**What is needed**: Return each line exactly as written. Begin with the first line of the entries and end with the line that has "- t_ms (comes".

**Records for the task**:
- - - - - - -
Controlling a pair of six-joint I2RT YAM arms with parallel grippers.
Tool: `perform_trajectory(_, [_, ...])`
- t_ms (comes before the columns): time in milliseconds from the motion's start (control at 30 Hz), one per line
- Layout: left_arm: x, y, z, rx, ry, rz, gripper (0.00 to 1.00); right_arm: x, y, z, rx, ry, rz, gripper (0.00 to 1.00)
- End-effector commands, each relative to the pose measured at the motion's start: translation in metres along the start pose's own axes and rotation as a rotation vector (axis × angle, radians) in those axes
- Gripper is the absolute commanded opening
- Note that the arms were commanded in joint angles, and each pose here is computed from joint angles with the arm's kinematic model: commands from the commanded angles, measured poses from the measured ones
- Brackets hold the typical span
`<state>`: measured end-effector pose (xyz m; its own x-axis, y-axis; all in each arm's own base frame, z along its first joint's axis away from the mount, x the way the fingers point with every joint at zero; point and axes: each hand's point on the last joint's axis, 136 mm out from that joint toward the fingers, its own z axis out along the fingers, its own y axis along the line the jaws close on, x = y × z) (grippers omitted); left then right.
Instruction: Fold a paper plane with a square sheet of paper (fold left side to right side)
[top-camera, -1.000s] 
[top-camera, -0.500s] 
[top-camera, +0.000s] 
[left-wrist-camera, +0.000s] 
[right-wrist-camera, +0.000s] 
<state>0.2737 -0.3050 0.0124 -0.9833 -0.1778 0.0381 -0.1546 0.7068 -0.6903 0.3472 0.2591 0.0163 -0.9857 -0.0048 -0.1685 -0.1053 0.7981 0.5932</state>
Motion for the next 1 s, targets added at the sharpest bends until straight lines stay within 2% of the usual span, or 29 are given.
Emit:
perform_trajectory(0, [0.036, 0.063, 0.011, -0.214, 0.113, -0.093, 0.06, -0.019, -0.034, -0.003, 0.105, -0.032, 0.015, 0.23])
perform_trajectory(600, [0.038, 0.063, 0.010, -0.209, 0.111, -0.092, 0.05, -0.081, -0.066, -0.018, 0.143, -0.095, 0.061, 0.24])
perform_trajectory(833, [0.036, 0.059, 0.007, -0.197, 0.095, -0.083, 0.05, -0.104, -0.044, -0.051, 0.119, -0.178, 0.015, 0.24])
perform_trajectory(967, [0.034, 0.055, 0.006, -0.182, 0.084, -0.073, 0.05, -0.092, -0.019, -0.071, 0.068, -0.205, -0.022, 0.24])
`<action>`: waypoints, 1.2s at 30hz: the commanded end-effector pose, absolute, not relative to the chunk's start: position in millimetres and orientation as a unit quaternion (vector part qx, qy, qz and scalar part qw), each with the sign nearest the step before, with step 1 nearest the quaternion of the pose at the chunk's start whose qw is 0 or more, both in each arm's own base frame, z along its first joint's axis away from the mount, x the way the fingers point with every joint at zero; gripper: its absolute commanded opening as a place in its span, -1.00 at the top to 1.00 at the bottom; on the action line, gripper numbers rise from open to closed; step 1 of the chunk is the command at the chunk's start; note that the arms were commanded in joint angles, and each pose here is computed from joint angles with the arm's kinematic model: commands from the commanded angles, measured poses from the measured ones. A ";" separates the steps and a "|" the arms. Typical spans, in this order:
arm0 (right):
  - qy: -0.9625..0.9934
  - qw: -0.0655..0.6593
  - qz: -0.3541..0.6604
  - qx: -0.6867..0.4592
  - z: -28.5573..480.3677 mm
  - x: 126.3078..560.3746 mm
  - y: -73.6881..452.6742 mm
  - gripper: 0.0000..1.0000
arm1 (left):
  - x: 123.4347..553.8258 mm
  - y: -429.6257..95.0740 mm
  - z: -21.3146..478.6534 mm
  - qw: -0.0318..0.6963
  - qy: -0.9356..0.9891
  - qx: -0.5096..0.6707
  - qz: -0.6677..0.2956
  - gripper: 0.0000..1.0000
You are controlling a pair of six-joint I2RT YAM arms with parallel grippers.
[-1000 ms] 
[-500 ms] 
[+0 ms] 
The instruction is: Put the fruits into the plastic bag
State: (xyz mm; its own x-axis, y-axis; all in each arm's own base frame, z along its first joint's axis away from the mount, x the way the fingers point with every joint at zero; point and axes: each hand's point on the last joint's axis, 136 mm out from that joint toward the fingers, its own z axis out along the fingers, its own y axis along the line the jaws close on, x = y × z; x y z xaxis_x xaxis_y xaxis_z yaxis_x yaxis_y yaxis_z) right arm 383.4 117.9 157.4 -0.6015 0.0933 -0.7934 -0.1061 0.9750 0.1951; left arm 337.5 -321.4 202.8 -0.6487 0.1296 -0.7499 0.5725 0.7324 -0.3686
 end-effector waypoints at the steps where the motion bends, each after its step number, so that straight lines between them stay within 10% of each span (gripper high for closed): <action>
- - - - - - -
**The answer**:
Controlling a pair of six-joint I2RT YAM arms with parallel grippers.
Tool: `perform_trajectory(_, [_, ...])`
- t_ms (comes before the columns): time in milliseconds from the motion's start (control at 30 Hz), one per line

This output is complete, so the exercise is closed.